C'est le nouveau mot à la mode à Wall Street: le terme «premiumisation» («premiumization») a été employé durant soixante audioconférences sur les résultats financiers et autres réunions avec les investisseurs au cours des trois dernières semaines, selon le New York Times. Alors, kézako? Comme son nom l'indique, la premiumisation consiste à mettre sur le marché des versions «premium», améliorées mais aussi plus chères, de produits ou de services existants.
Ainsi, la chaîne de donuts Krispy Kreme, qui avait tout misé sur les promotions l'an dernier, s'apprête à lancer une offre de «spécialités de donuts premium», plus qualitatifs mais plus coûteux. Plus surprenant, WD-40, qui fabrique le lubrifiant (pour voitures) du même nom, s'est rendu compte que ses clients étaient prêts à débourser davantage pour un contenant doté d'une «paille intelligente» permettant de verser le produit dans deux directions différentes.

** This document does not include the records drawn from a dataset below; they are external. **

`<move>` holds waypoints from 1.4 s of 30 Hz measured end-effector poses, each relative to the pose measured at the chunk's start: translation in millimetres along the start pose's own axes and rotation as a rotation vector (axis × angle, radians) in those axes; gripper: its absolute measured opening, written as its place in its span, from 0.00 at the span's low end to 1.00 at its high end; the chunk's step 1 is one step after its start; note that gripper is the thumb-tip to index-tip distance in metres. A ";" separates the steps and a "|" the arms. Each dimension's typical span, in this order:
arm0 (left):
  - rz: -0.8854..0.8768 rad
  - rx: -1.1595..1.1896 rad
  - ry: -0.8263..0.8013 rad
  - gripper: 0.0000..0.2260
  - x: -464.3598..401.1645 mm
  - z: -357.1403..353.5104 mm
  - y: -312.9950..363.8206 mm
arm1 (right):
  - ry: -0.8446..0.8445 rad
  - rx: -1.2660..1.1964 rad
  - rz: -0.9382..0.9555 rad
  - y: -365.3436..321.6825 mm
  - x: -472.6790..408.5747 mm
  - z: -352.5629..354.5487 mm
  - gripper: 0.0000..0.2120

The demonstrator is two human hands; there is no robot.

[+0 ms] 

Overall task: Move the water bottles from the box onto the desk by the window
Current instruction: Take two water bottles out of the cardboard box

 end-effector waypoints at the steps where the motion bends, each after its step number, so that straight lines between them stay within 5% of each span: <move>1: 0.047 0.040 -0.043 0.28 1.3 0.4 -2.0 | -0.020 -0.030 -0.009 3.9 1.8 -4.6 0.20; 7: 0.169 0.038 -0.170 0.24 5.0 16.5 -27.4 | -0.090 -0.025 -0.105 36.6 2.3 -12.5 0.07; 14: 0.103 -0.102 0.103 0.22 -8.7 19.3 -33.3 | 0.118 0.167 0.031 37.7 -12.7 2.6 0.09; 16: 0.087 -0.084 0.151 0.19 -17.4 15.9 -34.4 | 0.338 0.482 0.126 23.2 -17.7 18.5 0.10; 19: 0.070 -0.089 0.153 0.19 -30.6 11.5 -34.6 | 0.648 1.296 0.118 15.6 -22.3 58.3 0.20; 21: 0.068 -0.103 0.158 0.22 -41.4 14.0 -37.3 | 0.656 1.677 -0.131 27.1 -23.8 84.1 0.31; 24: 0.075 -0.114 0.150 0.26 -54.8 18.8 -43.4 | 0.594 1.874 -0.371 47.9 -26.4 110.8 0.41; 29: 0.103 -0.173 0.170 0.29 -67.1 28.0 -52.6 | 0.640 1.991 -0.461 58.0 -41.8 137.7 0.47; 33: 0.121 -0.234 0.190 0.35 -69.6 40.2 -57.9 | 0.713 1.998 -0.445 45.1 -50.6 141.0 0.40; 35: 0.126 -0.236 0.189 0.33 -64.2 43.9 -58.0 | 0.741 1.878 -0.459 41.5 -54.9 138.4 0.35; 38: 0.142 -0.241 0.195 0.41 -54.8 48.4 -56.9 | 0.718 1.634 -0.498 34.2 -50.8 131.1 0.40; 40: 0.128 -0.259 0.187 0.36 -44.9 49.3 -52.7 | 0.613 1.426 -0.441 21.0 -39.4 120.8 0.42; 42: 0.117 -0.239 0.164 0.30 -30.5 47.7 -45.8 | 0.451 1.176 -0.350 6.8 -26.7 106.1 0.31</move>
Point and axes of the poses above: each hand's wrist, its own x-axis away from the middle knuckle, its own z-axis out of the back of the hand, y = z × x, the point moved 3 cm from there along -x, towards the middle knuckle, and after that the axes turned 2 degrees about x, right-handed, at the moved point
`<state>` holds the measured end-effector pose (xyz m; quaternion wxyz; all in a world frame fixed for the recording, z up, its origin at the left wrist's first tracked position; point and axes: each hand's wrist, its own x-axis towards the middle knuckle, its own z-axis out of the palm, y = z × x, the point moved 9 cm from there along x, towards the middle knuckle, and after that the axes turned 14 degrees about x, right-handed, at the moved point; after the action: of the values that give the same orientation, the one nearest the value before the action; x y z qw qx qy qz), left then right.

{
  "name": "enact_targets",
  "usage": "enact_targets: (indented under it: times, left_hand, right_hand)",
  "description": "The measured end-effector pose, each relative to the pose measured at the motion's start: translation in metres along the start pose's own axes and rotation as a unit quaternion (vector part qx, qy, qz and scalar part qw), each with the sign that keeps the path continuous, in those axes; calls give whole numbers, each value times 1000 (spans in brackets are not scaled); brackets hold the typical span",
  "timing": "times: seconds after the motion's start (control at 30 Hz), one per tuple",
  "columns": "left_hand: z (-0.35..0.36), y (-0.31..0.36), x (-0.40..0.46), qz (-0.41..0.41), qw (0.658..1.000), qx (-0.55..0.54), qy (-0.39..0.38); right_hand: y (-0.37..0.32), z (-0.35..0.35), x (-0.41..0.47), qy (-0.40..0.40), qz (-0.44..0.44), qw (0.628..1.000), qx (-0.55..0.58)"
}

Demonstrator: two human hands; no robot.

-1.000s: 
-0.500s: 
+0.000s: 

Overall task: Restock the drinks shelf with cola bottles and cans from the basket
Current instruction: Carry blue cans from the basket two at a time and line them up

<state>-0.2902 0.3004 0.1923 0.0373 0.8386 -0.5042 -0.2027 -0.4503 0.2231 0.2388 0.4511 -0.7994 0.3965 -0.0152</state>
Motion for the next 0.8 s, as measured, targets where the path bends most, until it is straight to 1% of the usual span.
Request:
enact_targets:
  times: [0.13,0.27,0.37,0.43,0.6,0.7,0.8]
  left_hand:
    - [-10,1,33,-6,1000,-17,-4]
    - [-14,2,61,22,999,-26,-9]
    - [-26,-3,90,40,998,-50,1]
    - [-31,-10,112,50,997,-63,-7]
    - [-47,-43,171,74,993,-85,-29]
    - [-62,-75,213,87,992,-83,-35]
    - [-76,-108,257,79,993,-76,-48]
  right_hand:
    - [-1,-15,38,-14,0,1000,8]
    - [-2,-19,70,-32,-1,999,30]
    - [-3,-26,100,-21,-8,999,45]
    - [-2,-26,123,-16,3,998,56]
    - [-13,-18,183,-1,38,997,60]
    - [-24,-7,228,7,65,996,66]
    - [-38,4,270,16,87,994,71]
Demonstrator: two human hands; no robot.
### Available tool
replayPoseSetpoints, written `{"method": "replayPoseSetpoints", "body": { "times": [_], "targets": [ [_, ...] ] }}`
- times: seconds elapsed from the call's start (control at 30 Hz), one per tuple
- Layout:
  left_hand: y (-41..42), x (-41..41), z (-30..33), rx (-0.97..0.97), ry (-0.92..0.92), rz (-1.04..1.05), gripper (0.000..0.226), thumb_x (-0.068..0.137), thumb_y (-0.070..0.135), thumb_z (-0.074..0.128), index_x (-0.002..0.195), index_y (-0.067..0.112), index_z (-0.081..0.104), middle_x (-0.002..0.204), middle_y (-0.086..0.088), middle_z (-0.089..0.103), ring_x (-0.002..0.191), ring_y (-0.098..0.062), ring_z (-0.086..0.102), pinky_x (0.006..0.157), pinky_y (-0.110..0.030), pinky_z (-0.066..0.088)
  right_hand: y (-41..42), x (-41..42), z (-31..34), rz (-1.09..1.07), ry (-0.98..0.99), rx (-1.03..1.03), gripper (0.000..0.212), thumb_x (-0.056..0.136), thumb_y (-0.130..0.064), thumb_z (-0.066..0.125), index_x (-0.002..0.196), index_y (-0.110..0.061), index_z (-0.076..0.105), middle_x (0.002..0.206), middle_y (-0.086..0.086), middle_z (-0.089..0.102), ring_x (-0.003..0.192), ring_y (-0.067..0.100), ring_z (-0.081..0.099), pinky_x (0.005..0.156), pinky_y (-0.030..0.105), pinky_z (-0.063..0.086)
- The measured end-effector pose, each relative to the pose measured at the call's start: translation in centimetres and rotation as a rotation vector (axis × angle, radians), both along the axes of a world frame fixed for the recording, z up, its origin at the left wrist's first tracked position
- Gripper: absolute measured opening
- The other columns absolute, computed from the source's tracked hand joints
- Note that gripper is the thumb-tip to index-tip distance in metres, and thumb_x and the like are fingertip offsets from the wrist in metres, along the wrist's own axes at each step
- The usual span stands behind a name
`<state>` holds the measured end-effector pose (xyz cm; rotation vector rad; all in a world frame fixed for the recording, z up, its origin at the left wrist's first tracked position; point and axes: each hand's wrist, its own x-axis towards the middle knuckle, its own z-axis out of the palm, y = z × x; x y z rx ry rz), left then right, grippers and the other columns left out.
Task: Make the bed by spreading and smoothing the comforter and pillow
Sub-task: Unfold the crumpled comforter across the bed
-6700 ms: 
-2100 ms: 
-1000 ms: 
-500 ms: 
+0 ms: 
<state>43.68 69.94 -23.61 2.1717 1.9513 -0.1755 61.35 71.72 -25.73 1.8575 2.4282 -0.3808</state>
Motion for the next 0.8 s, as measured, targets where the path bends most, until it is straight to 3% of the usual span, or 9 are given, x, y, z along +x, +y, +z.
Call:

«La premiumisation crée des opportunités de croissance du chiffre d'affaires, accroît les marges et, surtout, elle ravit nos utilisateurs finaux», claironne Steve Brass, directeur général de WD-40. La chaîne de parcs à thème Six Flags a récemment augmenté ses prix et diminué les réductions, avec des résultats mitigés sur le plan économique. Son concurrent Walt Disney a en revanche pris le chemin inverse.
Gentrification de tout
Soyons clairs: cette stratégie représente surtout une tentative des grandes entreprises de conserver leurs marges dans un contexte économique de plus en plus difficile. Peuvent-elles faire autrement? Le problème, c'est qu'en se concentrant toujours plus sur les clients qui peuvent payer davantage, elles risquent d'exclure de façon croissante les clients les plus pauvres.
Ainsi, sur le marché automobile américain, fin 2017, 36 modèles étaient disponibles à l'achat pour un coût inférieur à 25.000 dollars (23.650 euros). Fin 2022, ce chiffre était tombé à 10, et représentait moins de 4% des ventes de véhicules. Cela est en partie dû à la hausse du prix des pièces détachées et aux sous-effectifs, mais reflète aussi une stratégie des constructeurs axée sur la vente de véhicules plus chers et plus rentables (pour eux).